■ The problem ■
Take the lines from the beginning of the data below through the line holding "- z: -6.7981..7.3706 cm" and return exactly those.
═══ Data excerpt ═══
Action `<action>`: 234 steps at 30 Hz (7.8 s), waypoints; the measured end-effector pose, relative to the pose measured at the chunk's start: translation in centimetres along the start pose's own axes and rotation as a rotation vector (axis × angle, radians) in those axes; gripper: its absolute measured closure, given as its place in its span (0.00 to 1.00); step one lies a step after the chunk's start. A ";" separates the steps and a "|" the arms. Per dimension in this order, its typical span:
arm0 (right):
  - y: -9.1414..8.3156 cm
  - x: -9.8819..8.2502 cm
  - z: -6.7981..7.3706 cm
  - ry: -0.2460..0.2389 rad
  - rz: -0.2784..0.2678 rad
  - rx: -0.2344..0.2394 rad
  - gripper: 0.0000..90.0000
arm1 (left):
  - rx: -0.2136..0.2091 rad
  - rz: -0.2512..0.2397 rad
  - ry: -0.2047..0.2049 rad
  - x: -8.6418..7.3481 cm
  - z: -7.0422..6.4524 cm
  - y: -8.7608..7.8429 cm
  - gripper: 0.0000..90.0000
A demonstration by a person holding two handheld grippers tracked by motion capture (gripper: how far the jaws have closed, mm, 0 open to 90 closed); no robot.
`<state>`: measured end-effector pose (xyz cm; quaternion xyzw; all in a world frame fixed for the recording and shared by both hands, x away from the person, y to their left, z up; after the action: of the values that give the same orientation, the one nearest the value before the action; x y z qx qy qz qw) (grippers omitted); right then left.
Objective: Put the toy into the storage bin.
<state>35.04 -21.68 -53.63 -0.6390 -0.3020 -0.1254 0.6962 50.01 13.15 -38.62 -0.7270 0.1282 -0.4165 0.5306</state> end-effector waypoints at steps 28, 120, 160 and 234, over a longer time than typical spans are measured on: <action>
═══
■ Your response ■
Action `<action>`: 234 steps at 30 Hz (7.8 s), waypoints; the measured end-effector pose, relative to the pose measured at the chunk's start: translation in centimetres along the start pose's own axes and rotation as a rotation vector (axis × angle, radians) in those axes; gripper: its absolute measured closure, given as its place in its span (0.00 to 1.00); step one lies a step after the chunk's start. A ";" separates the steps and a "|" the arms. Per dimension in this order, its typical span:
arm0 (right):
  - y: -9.1414..8.3156 cm
  - x: -9.8819..8.2502 cm
  - z: -6.7981..7.3706 cm

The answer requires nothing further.